Sekaligus, sambungnya, memberikan hewan kurban itu kepada saudara-saudara yang membutuhkan.
Pura-Pura Tak Mampu Berkurban
Adapun bagi manusia yang sebenarnya mampu berkurban tapi berpura-pura tidak mampu atau enggan melaksanakannya, Jamal mengajak jamaah merenungkan beberapa pertanyaan berikut.
“Apakah benar kita belum mampu melaksanakan ibadah kurban?
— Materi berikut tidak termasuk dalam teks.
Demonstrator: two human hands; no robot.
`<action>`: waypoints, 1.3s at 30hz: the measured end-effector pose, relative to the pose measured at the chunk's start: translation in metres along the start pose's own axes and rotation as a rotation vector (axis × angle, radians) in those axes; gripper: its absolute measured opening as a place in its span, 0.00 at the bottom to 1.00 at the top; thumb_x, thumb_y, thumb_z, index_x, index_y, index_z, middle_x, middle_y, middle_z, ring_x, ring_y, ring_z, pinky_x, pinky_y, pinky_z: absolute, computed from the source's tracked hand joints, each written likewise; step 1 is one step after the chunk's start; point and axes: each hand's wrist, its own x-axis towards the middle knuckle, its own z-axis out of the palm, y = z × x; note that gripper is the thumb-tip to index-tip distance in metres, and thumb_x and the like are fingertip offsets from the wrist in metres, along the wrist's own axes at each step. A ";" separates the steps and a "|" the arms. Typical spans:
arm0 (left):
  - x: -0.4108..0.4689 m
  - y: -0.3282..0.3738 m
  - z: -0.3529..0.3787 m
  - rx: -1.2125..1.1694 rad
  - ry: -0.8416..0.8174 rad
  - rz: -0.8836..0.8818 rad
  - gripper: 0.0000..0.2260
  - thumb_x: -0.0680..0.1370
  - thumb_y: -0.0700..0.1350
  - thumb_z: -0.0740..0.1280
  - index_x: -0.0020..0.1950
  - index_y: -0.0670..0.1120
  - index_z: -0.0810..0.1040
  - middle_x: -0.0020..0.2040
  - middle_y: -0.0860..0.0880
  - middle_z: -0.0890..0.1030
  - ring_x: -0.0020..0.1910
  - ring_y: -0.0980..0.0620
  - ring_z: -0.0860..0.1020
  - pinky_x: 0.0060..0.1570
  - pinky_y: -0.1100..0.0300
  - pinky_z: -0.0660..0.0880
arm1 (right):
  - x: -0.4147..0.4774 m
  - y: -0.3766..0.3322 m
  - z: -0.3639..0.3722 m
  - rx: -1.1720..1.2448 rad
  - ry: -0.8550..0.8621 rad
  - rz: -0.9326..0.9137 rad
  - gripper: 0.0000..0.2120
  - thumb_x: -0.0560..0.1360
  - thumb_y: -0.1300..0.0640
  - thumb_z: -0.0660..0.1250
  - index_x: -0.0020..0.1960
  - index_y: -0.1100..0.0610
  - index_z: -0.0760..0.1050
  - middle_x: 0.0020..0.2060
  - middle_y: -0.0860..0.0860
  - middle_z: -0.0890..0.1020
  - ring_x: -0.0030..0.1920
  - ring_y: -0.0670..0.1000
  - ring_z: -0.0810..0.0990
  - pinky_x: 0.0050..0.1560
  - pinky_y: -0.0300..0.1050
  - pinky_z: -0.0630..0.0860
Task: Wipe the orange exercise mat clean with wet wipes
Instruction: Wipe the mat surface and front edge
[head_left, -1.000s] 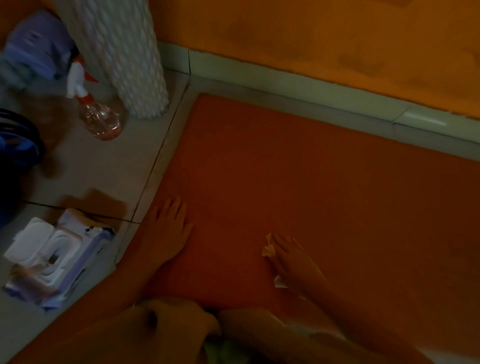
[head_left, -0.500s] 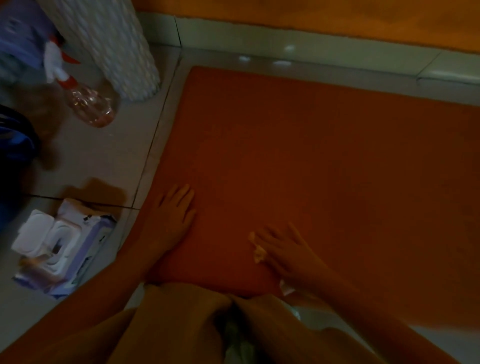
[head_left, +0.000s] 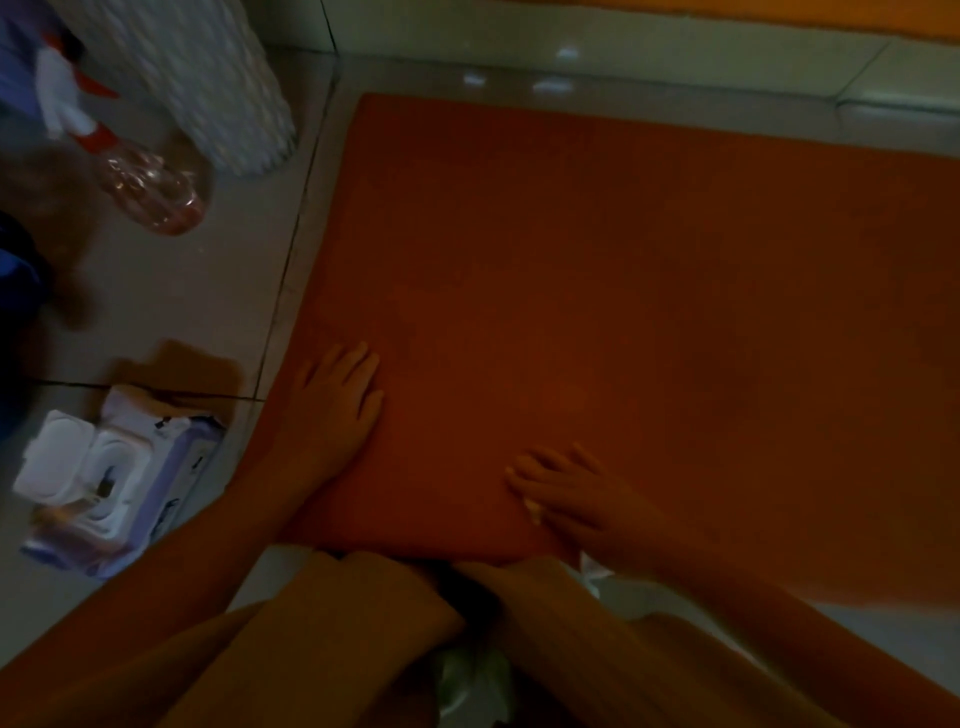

Mengapa kita tidak mampu membeli hewan kurban kambing misalnya, yang harganya kurang lebih antara Rp 2,5 juta hingga RP 3,5 juta tapi kita mampu mengeluarkan untuk membeli rokok, membeli kopi yang rata-rata perbulannya Rp 400 ribu hingga Rp 500 ribu?”
Dia lantas mengajak jamaah menghitung, “K alau perbulannya kurang lebih 400 ribu, maka 400 ribu kali dua belas bulan, berarti kita mampu mengeluarkan uang Rp 4,8 juta.”
Artinya, untuk mendatangkan penyakit, Jamal menemukan manusia umumnya mengeluarkan uang kurang lebih Rp 2,5juta-3,5 juta rupiah pertahunnya. “Padahal uang tersebut akan menjadi salah satu bukti cinta kita kepada Allah apabila dibelikan kurban, diinfakkan, disedekahkan,” imbuhnya.
Oleh karena itu, Jamal mengajak, “Marilah kita sadar, menangislah di hadapan Allah, mohon ampun dan bertaubat kepadaNya!”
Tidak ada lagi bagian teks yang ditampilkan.